Reproduce exactly the lines that run from the start of the records below to the line with "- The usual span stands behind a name", inclusive.

++++++++

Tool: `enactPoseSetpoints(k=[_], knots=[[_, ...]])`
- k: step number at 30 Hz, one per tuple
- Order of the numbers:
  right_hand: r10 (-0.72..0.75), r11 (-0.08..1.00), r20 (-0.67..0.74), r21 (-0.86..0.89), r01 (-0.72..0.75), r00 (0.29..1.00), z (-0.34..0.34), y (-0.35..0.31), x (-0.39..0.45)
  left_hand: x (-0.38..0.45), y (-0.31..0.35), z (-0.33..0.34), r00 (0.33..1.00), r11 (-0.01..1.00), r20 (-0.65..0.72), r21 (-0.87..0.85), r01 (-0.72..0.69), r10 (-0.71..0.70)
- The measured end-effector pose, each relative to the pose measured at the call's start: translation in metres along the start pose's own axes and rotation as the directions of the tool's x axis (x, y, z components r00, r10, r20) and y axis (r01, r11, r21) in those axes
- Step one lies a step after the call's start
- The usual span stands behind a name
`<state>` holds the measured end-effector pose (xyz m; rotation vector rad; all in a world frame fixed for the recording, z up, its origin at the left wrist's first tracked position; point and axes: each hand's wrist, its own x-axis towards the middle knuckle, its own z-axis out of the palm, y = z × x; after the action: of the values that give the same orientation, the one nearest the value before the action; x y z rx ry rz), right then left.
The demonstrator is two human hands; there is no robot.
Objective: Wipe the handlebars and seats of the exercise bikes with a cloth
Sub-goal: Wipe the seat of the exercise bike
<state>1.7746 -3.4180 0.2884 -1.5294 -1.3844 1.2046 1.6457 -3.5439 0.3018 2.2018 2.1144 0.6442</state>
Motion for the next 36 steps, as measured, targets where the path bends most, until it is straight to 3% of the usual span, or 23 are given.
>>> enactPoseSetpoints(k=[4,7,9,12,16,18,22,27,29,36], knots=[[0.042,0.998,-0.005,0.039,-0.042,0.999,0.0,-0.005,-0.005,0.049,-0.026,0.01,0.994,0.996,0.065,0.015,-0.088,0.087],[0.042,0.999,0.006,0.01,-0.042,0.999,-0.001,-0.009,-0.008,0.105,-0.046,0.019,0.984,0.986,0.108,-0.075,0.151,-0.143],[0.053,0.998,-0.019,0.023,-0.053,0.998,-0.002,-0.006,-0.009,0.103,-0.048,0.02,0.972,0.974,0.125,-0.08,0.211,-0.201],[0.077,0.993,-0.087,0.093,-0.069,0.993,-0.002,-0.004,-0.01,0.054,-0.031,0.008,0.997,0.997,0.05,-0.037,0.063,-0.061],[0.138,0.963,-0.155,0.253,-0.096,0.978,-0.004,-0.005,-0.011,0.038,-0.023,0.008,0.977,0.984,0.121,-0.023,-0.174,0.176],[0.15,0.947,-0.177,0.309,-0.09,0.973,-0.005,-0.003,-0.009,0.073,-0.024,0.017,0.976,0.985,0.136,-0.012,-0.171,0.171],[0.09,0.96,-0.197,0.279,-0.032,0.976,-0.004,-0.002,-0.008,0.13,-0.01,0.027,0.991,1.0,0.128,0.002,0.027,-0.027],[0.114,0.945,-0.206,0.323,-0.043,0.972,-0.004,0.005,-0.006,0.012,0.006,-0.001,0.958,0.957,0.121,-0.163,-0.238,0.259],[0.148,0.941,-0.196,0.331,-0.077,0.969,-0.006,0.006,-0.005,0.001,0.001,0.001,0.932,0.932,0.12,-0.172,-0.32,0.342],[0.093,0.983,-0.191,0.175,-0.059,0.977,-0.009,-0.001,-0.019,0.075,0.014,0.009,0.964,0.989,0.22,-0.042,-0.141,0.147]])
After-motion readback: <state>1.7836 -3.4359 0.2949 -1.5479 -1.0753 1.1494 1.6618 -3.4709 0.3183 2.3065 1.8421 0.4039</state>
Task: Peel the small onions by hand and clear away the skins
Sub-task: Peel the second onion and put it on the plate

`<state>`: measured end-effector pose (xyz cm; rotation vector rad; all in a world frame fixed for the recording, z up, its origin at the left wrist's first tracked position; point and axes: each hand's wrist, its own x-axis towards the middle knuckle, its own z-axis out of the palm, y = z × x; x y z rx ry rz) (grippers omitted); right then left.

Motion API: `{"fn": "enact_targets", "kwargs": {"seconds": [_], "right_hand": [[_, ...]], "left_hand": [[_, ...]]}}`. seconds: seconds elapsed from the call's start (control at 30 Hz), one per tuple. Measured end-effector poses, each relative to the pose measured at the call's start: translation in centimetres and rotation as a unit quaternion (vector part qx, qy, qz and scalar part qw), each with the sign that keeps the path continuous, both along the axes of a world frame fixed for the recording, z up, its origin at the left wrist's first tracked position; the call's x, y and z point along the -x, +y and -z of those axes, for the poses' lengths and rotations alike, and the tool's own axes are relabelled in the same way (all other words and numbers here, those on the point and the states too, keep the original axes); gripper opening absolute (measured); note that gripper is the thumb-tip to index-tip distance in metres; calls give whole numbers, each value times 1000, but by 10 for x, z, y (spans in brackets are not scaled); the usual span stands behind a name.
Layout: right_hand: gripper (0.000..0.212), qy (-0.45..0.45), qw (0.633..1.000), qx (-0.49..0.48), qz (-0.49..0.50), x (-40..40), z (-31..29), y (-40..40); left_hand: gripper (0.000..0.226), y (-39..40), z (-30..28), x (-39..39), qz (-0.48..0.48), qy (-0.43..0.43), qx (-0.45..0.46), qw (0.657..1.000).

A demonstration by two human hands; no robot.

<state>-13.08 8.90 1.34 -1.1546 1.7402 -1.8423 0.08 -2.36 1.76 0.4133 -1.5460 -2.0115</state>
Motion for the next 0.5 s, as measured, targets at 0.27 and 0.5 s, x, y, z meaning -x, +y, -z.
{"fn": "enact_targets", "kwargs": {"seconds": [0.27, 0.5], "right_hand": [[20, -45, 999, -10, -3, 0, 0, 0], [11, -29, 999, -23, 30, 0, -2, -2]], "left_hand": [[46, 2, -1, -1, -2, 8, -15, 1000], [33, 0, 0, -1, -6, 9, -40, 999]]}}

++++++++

* **SOLUTION**:
Tool: `enactPoseSetpoints(k=[_], knots=[[_, ...]])`
- k: step number at 30 Hz, one per tuple
- Order of the numbers:
  right_hand: r10 (-0.72..0.75), r11 (-0.08..1.00), r20 (-0.67..0.74), r21 (-0.86..0.89), r01 (-0.72..0.75), r00 (0.29..1.00), z (-0.34..0.34), y (-0.35..0.31), x (-0.39..0.45)
  left_hand: x (-0.38..0.45), y (-0.31..0.35), z (-0.33..0.34), r00 (0.33..1.00), r11 (-0.01..1.00), r20 (-0.65..0.72), r21 (-0.87..0.85), r01 (-0.72..0.69), r10 (-0.71..0.70)
- The measured end-effector pose, each relative to the pose measured at the call's start: translation in metres along the start pose's own axes and rotation as the directions of the tool's x axis (x, y, z components r00, r10, r20) and y axis (r01, r11, r21) in those axes
- Step one lies a step after the call's start
- The usual span stands behind a name

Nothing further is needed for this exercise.